Work instructions -
With the pictures excluded, reproduce all of the data exactly.

Entries shown -
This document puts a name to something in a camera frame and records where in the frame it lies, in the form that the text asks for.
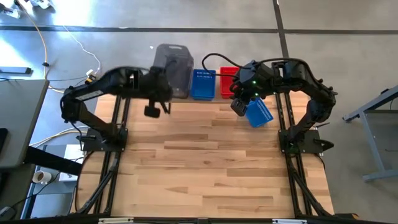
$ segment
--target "gray plastic container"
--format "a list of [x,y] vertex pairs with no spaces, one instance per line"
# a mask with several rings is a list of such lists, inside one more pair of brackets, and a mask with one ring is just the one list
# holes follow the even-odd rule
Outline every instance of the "gray plastic container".
[[188,98],[193,70],[193,57],[186,46],[160,44],[156,48],[154,66],[165,68],[166,77],[173,88],[174,98]]

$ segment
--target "wooden plank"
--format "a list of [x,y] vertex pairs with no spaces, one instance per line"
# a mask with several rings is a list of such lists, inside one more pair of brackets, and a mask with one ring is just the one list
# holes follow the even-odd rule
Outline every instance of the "wooden plank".
[[[101,119],[110,121],[114,99],[98,100],[96,114]],[[308,98],[291,93],[291,99],[297,122]],[[146,100],[132,100],[112,215],[292,218],[275,98],[264,101],[275,119],[256,129],[236,116],[230,100],[178,102],[172,105],[172,114],[154,119],[144,116]],[[98,184],[102,160],[103,152],[96,152],[83,168],[80,206]],[[303,155],[303,162],[310,190],[333,213],[322,163],[313,155]],[[301,191],[298,194],[303,210]]]

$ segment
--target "blue object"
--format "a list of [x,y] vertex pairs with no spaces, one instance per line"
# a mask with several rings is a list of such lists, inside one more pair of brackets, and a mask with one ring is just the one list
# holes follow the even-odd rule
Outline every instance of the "blue object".
[[258,128],[274,119],[261,98],[250,101],[246,117],[254,128]]
[[212,100],[216,95],[216,76],[203,69],[194,69],[192,75],[191,96],[194,100]]

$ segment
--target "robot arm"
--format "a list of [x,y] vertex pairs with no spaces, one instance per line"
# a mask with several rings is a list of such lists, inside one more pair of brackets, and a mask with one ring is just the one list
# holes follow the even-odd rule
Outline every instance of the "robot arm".
[[106,72],[97,80],[88,80],[83,85],[70,86],[65,90],[60,101],[62,118],[65,122],[80,121],[98,131],[103,139],[117,140],[116,124],[105,123],[87,110],[84,101],[105,94],[119,95],[122,98],[143,98],[149,100],[144,114],[158,118],[160,109],[155,108],[155,102],[160,102],[165,113],[170,113],[165,102],[172,97],[172,88],[164,75],[162,68],[151,67],[148,74],[135,67],[118,67]]
[[301,141],[305,133],[315,124],[329,118],[333,106],[336,104],[332,87],[322,84],[323,80],[316,80],[307,63],[300,59],[289,59],[272,63],[271,68],[262,62],[252,61],[240,69],[233,78],[230,90],[232,109],[244,116],[246,105],[255,97],[264,99],[274,93],[288,93],[289,91],[303,91],[311,97],[307,104],[307,112],[297,125],[288,130],[288,142]]

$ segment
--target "gray floor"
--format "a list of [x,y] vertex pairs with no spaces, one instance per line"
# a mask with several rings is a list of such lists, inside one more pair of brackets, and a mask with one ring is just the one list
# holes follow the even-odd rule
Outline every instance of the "gray floor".
[[[11,0],[0,2],[12,4]],[[118,65],[148,67],[153,62],[155,48],[161,43],[186,45],[195,58],[196,68],[200,68],[200,60],[210,52],[225,54],[241,64],[252,58],[282,56],[278,34],[254,33],[277,28],[272,0],[53,2],[56,9],[29,8],[38,25],[253,29],[248,31],[252,33],[74,32],[101,60],[103,71]],[[398,1],[394,0],[279,0],[279,6],[285,29],[398,30],[395,13]],[[13,19],[3,15],[0,15],[0,25],[31,26],[26,16]],[[362,181],[362,175],[376,171],[376,166],[361,123],[345,124],[341,117],[398,84],[395,70],[398,36],[331,33],[287,34],[286,41],[291,57],[306,60],[315,76],[323,78],[339,93],[329,120],[331,124],[320,130],[322,138],[335,143],[324,158],[335,212],[354,212],[363,219],[396,223],[398,178]],[[82,52],[68,33],[44,32],[44,37],[52,65],[49,79],[82,77],[88,69],[97,67],[96,61]],[[36,32],[0,30],[0,52],[6,52],[1,54],[2,65],[30,66],[34,73],[29,78],[42,78],[40,64],[44,53]],[[210,68],[220,65],[228,64],[217,58],[208,61]],[[67,87],[77,81],[52,82],[52,85]],[[51,90],[47,92],[32,142],[70,127],[60,119],[60,97]],[[94,107],[95,102],[90,102],[89,108]],[[392,107],[398,108],[398,101]],[[65,143],[75,144],[74,136],[51,142]]]

Answer to this problem -
This document puts a name to something in a camera frame and records where in the frame it lies, in the form that the text asks for.
$ segment
--target "gray plastic container"
--format "a list of [x,y] vertex pairs with no spaces, one instance per line"
# a mask with several rings is a list of such lists, inside one more pair of brackets, and a mask with one ring is just the one list
# holes follow the even-odd rule
Outline every instance of the "gray plastic container".
[[188,98],[193,70],[193,57],[186,46],[160,44],[156,48],[154,66],[165,68],[166,77],[173,88],[174,98]]

$ segment
--target "wooden plank"
--format "a list of [x,y] vertex pairs with no spaces, one instance per line"
# a mask with several rings is a list of such lists, inside one more pair of brackets, and a mask with one ring is just the one list
# holes follow the even-odd rule
Outline every instance of the "wooden plank".
[[[101,119],[110,121],[114,99],[98,100],[96,114]],[[308,98],[291,93],[291,99],[297,122]],[[146,100],[132,100],[112,215],[292,218],[275,98],[264,101],[275,119],[256,129],[236,116],[230,100],[178,102],[172,105],[172,114],[154,119],[144,116]],[[98,184],[102,160],[103,152],[96,152],[83,168],[80,206]],[[303,155],[303,162],[310,190],[333,213],[322,163],[313,155]],[[301,191],[298,194],[303,210]]]

$ segment
--target "blue object"
--format "a list of [x,y] vertex pairs with no spaces, one instance per line"
# a mask with several rings is a list of such lists, inside one more pair of brackets, and a mask with one ring is just the one list
# holes follow the even-odd rule
Outline every instance of the "blue object".
[[258,128],[274,119],[261,98],[250,101],[246,117],[254,128]]
[[212,100],[216,95],[216,76],[203,69],[194,69],[192,75],[191,96],[194,100]]

$ segment
--target "robot arm"
--format "a list of [x,y] vertex pairs with no spaces, one instance per line"
# a mask with several rings is a list of such lists, inside one more pair of brackets, and a mask with one ring is just the one list
# holes follow the even-odd rule
Outline every instance of the "robot arm".
[[106,72],[97,80],[88,80],[83,85],[70,86],[65,90],[60,101],[62,118],[65,122],[80,121],[98,131],[103,139],[117,140],[116,124],[105,123],[87,110],[84,101],[105,94],[119,95],[122,98],[143,98],[149,100],[144,114],[158,118],[160,109],[155,108],[155,102],[160,102],[165,113],[170,113],[165,102],[172,97],[172,88],[164,75],[162,68],[151,67],[148,74],[135,67],[118,67]]
[[301,141],[305,133],[315,124],[329,118],[333,106],[336,104],[332,87],[322,84],[323,80],[316,80],[307,63],[300,59],[289,59],[272,63],[271,68],[262,62],[252,61],[240,69],[233,78],[230,90],[232,109],[244,116],[246,105],[255,97],[264,99],[274,93],[288,93],[289,91],[303,91],[311,97],[307,104],[307,112],[297,125],[288,130],[288,142]]

$ segment
--target "gray floor"
--format "a list of [x,y] vertex pairs with no spaces, one instance per line"
# a mask with several rings is a list of such lists, inside one more pair of brackets, and a mask with one ring is just the one list
# holes follow the even-odd rule
Outline every instance of the "gray floor".
[[[11,0],[0,2],[12,4]],[[118,65],[148,67],[153,62],[155,48],[161,43],[186,45],[195,58],[196,68],[200,68],[200,60],[210,52],[225,54],[241,64],[252,58],[282,56],[278,34],[254,33],[277,28],[272,0],[53,2],[56,9],[29,8],[38,25],[253,29],[248,31],[252,33],[74,32],[101,60],[103,71]],[[398,1],[394,0],[279,0],[279,6],[285,29],[398,30],[395,13]],[[13,19],[3,15],[0,15],[0,25],[31,26],[26,16]],[[362,181],[362,175],[376,171],[376,166],[361,123],[345,124],[341,117],[398,84],[395,70],[398,36],[331,33],[287,34],[286,41],[291,57],[306,60],[315,76],[323,78],[339,93],[329,120],[331,124],[320,130],[322,138],[335,143],[324,158],[335,212],[354,212],[363,219],[396,223],[398,178]],[[82,52],[68,33],[44,32],[44,37],[52,65],[49,79],[82,77],[88,69],[97,67],[96,61]],[[36,32],[0,30],[0,52],[6,52],[1,54],[2,65],[30,66],[34,73],[29,78],[42,78],[40,64],[44,53]],[[210,68],[220,65],[228,64],[217,58],[208,61]],[[67,87],[77,81],[52,82],[52,85]],[[51,90],[47,92],[32,142],[70,127],[60,119],[60,97]],[[94,107],[95,102],[90,102],[89,108]],[[392,107],[398,108],[398,101]],[[65,143],[75,144],[74,136],[51,142]]]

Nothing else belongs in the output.